Cap'n Clutch wrote:Labour is always going to be the biggest expense of any company. How many companies do you know that actually link revenue to salary expenses?
It would be interesting to know what most companies pay out in salaries expressed as a percentage of revenue.
The percentage of your operating expenses devoted to salaries will depend on the type of industry you are in. Utilities and manufacturing industries have large infrastructure costs that generally make up a much greater portion of their spending than salaries. Consider these Bureau of Labor Statistics numbers as a guide: Industries with the highest median percentage of operating expenses devoted to salaries in 2008 included the health care industry, with a 52 percent ratio, and for-profit services, with a 50 percent ratio. The lowest were durable goods manufacturing at 22 percent, construction/mining and oil/gas at 22 percent and retail and wholesale trade at 18 percent.
Read more: What Percent of My Business Should Be Used for Salaries? | eHow.com http://www.ehow.com/info_7751111_percent-business-should-used-salaries.html#ixzz26XpQu8kF
Players' take is 57%. GMs and coaches typically are $1M+ each, so let's say $3M against an average payroll of ~$50M (basing this on a 21 man roster at a $2.4M average salary) that's another 3.4% of revenues ($3M is 6% of $50M, and if that $50M extrapolates to 57% then 6% of that is 3.4% of revenues).
So with just payers, coaches and GMs you are already past 60% of revenues. And you've got assistant coaches, video coaches, goaltending coaches, trainers, physiotherapists, doctors, nutritionists, scouts, accountants, league executives, office personnel. Probably getting close to 65% if not higher.

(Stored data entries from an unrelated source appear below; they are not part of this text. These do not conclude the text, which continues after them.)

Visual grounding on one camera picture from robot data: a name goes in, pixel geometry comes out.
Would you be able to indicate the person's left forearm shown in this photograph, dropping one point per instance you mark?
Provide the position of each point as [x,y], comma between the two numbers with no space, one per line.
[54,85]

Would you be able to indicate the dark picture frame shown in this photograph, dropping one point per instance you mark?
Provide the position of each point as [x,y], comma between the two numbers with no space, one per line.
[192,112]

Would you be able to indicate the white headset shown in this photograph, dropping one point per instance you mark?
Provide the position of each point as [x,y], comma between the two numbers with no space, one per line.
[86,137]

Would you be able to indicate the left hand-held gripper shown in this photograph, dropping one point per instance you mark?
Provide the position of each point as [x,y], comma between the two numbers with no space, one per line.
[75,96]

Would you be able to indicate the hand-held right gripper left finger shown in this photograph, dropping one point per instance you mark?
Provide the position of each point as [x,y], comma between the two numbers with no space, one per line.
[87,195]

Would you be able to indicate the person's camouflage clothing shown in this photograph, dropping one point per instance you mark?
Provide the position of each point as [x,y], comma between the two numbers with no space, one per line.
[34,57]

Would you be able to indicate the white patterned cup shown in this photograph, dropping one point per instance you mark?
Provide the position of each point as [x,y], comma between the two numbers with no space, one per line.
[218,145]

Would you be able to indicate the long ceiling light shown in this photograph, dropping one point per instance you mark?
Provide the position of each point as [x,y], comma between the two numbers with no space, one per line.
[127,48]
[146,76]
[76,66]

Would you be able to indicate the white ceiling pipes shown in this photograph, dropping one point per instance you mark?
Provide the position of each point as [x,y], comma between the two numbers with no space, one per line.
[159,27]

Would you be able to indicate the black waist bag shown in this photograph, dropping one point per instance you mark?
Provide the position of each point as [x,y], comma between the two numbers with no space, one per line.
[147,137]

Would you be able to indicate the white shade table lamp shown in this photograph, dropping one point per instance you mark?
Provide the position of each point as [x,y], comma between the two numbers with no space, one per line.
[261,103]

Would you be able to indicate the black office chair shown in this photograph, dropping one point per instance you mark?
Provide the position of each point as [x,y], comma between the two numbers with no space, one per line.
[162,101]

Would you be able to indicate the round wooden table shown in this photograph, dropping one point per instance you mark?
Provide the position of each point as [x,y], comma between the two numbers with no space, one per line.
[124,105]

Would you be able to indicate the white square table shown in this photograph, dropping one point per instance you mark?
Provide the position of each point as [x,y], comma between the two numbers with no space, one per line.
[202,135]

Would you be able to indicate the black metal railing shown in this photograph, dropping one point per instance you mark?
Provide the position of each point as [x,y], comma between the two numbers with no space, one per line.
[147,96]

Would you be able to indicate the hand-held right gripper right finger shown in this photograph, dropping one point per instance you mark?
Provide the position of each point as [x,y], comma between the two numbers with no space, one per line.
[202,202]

Also, I'm not sure if that 57% represents salaries only or payroll taxes as well. Using a US payroll tax calculator, an average $2.4M salary will result in roughly $40K in payroll taxes, which is $840K for a 21-man roster. In Canada payroll taxes include CPP and EI only so you max out way before $2.4M. Assuming it's similar in the US I think it's ok to just assume that $40K would not increase for higher-earning players. It's not too much of a stretch to assume that that $840 per club goes up to $1M pretty quickly with coaches, scouts, GMs, etc. So I think it's safe to say that salaries, including payroll taxes, represent the high 60s as a percentage of revenues. That *is* unusual, to say the least.